I absolutely hate that diabetes is forever changing. There’s no guarantee that what’s working today, will work again tomorrow. Or in a month. 

But nonetheless, it does feel good to be somewhat in control once again…and a little wiser…

Libre-less

It’s no secret that I have continued to use the FreeStyle Libre with much enthusiasm in recent months, albeit intermittently. I frequently talk about it on Twitter, I often refer to trend arrows in my blog posts and it’s a popular subject of messages that arrive in my e-mail inbox.
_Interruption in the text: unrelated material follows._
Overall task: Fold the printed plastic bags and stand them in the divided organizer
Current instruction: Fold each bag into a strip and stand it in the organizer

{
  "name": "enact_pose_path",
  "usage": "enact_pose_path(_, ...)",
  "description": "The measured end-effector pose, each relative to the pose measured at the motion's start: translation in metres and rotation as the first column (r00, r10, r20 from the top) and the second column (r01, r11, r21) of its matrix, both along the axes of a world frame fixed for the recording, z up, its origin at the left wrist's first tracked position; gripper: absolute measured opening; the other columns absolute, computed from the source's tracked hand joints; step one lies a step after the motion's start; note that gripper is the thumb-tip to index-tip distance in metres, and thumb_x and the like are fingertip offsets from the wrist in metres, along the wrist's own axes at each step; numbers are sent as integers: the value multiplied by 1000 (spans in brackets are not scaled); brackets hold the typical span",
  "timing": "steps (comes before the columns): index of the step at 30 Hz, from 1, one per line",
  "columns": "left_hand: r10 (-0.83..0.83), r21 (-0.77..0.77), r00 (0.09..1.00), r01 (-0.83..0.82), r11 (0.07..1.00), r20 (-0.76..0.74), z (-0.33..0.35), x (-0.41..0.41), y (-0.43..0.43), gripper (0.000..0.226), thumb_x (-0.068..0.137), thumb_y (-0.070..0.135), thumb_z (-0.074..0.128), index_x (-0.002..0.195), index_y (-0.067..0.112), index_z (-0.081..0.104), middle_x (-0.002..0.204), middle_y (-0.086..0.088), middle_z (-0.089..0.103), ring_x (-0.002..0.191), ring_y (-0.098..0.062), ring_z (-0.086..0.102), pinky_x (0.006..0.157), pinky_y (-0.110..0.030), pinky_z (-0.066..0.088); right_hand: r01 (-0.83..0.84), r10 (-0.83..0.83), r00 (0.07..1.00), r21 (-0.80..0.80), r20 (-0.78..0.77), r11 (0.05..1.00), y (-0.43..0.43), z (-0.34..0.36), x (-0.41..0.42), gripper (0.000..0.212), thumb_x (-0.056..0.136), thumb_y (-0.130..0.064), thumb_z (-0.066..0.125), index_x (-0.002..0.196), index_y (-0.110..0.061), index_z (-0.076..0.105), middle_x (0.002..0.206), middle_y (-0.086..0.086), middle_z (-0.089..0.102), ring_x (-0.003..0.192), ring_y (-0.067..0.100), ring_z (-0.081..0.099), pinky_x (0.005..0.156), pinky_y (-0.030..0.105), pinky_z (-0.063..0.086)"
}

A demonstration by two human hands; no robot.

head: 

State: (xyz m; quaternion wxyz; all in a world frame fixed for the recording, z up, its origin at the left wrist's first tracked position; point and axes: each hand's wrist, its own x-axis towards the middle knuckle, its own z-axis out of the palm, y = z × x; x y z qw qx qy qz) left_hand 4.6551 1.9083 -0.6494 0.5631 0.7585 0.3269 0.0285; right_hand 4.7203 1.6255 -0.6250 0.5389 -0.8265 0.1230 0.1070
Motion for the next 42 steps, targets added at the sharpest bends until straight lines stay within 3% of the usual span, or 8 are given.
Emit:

Not to mention how instagrammable that graph is, especially when the line is flat.


Yeah, paying $95 to monitor my blood glucose like this every two weeks absolutely sucks. But overall, it has improved the quality of my life, and I am starting to come around to justifying those costs.

For my needs, it is perfect. I check my blood sugar frequently through the day, so this fits the bill nicely in adding some convenience to that. I like that the hardware is minimal, and that it doesn’t use a lot of real estate on my body. The only upkeep is the round sensor every two weeks, which makes it a cheaper alternative to Continuous Glucose Monitoring.

I guess where I have struggled the most is setting boundaries around the data. I find it easy to become obsessed with the numbers after wearing it for too long.

My behaviour hasn’t been too healthy during the life of my last sensor. I’ve been compulsively checking my levels before I’ve even finished my dinner, and again on the couch in the evenings while I’m watching television. The trend arrows have been really frustrating to see at times, and I find it hard to remind myself that they are only temporary. Against better judgement, I do tend to micro manage data, which sends me low far more often than I should be.

So why haven’t I taken a break from it sooner? Firstly, I wanted to give myself every advantage in getting the best hba1c that I could. Turns out that I was being much too hard on myself, because it exceeded my expectations by a country mile. Then earlier this month, I hit a speedbump where I was literally spiking after everything that I ate. I was too scared to be without it until I had figured the problem out. But I am slowly moving past that issue (more on that, soon).

I’ve been Libre-less for almost a week now, and all that anxiety is gone. I stop to check my blood sugar prior to meals, and one and two hours after meals. I’m forced to think about whether I actually need to check my blood sugar, or whether I’m simply doing it because I can. My head isn’t consumed by numbers so much, and my mood isn’t dependent on trend arrows. In fact, the numbers have been better than they were during the life of my last sensor, and I’m not hypoing so often from micro managing.

The morale of this story is that time away from the tech is equally as valuable as the tech itself. It gives me a chance to actually appreciate the tools I am using, and what I’ve been able to achieve with them.

My life is more than just numbers, and time away from the tech is definitely helping me to realise this once again.